The lack of the government’s seriousness in checking such important issue is quite apparent from such situation where checking of adulteration of food is not a priority issue.

Many experts who are closely associated in diagnosing cancer patients expressed concerns at the rising levels of adulteration of food.

Because consuming antibiotics with milk should have the same effect on health as consuming it with farm fishes.

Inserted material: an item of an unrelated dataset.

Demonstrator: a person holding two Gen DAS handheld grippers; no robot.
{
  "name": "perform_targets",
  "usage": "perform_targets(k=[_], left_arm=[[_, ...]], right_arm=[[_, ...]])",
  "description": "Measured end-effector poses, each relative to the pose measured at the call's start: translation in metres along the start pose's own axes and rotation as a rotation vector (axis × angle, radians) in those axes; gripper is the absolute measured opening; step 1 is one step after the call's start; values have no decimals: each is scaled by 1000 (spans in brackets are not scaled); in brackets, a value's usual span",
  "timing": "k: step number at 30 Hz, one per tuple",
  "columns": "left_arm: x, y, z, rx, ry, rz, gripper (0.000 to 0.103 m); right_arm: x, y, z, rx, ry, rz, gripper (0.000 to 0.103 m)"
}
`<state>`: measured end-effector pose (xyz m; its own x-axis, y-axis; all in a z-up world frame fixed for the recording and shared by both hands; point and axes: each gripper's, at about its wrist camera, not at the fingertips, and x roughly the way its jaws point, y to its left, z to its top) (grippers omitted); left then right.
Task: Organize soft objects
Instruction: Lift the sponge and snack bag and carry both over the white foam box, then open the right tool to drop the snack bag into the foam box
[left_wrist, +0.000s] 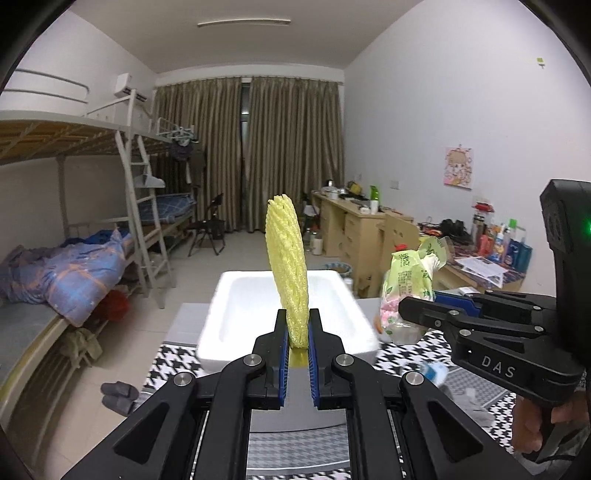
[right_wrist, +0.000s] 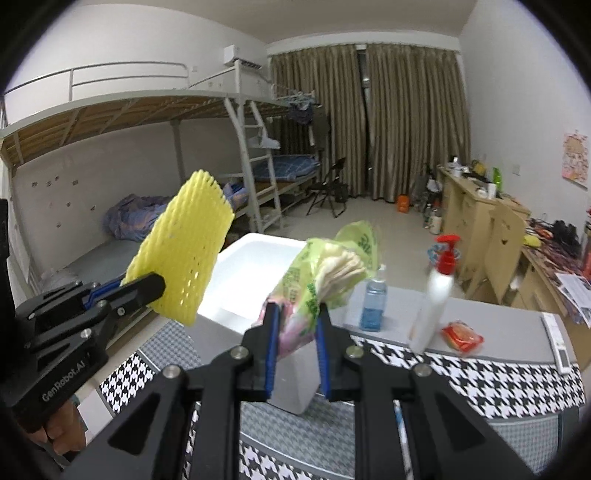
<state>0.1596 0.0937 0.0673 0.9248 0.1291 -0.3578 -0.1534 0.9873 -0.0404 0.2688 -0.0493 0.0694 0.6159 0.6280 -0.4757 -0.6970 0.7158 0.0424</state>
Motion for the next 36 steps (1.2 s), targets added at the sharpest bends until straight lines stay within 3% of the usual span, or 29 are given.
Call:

These heavy metals of antibiotics are not mixed directly with the products rather these harmful substances are used to make animal food, medicinal purpose and fatten the animals.

In many cases, these antibiotics and heavy metals are used beyond the prescribed level.

These harmful substances are ultimately finding their way to human bodies through fish, meat, milk and other food items. This is such an overwhelming phenomenon that it should be declared as national crisis or epidemic.

Around three lakh tonnes of plastic waste are being dumped into water bodies and open places while the fishes are consuming them as micro-plastic and those are entering into human food chain. So only making law is not enough always. Mass awareness is urgently required. Conscious Consumer Society (CCS) has been trying its best to aware people in this regard. “We are committed to follow and spread the application of Consumer Right Protection Law-2009,” said Palash Mahmud, Executive Director of CCS.

More than two and half crore people are suffering from kidney diseases; the number is four crore for liver patients, sources said.

Nearly half the population of the country is suffering in these three diseases — a major reason behind such high numbers is adulterated food. 

Syeda Rizwanna Hasan, Chief Executive, BELA, urged owners of super shops to not only do business to get profit, but also work for humanity. “Apart from the owners of super shops, the government will also have to take the responsibility on its shoulder,” she said.

Talking about the major effects of harmful elements, Zubair Abdullah, a cancer specialist said, “There are around 25 lakh cancer patients now in Bangladesh with two lakh new patients being affected by the disease every year,” 

Shihab Uddin Khan, the plaintiff's lawyer, said that according to media reports on May 3 and 4 this year, BSTI recently tested 406 food samples of 27 types.

“They’ve published results of 313 products. Among them, samples from 52 manufacturers were found to be substandard and adulterated,” he said.

Shihab said that since no step to seize and remove these products from the market was taken, the CCS sent legal notice to two secretaries of different ministries and owners of two companies on 6 May. “As they took no steps even after receiving the legal notice, we filed the writ petition,” the lawyer said.

In a recent study jointly carried out by Conscious Consumer Society (CCS) and Consumer Youth Bangladesh (CYB) conducted in Chattogram it showed that some 54.55 percent of broiler birds (poultry chicken) were infected with multi-drug resistant (MDR) bacteria.

The total number of livestock in the country is 393.14 million, according to department of livestock's data 2017-18. Some eight crore people are suffering from life threatening diseases resulting in a big amount of out-of-pocket expenditure as medical cost each year.